EXERCISE DIRECTIONS »
Once the line containing "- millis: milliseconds" has been copied, stop; copy every line before it exactly, beginning with the first line of the material below.

INFORMATION PROVIDED »
##############################

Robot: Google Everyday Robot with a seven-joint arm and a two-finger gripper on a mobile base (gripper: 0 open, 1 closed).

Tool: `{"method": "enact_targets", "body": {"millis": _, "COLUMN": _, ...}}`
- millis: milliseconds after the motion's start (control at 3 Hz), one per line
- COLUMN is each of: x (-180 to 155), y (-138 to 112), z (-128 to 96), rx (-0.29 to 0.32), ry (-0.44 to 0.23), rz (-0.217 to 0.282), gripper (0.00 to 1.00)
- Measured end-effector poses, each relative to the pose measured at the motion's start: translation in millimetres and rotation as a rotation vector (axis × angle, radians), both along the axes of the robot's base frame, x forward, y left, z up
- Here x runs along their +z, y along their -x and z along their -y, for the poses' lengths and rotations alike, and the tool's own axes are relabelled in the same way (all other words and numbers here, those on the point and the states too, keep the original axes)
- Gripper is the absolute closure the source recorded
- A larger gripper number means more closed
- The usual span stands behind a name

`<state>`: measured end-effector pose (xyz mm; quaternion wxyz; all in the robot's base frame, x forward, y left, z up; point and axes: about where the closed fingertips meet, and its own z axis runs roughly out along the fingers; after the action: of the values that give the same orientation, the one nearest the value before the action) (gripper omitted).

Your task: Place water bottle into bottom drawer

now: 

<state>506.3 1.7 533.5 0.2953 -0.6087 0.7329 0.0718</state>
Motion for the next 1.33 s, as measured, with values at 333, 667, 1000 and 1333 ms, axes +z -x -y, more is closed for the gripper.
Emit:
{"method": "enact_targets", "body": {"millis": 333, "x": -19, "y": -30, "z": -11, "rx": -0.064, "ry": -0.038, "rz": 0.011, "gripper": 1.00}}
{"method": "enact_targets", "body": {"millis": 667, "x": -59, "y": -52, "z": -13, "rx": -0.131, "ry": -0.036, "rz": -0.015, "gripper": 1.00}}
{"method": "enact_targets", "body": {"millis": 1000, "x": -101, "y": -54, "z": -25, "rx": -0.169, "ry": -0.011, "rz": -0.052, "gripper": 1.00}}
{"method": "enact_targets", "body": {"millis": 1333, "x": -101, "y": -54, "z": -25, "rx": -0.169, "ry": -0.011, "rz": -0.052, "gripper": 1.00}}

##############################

EXERCISE ANSWER »
Robot: Google Everyday Robot with a seven-joint arm and a two-finger gripper on a mobile base (gripper: 0 open, 1 closed).

Tool: `{"method": "enact_targets", "body": {"millis": _, "COLUMN": _, ...}}`
- millis: milliseconds after the motion's start (control at 3 Hz), one per line

The exercise has been fully answered.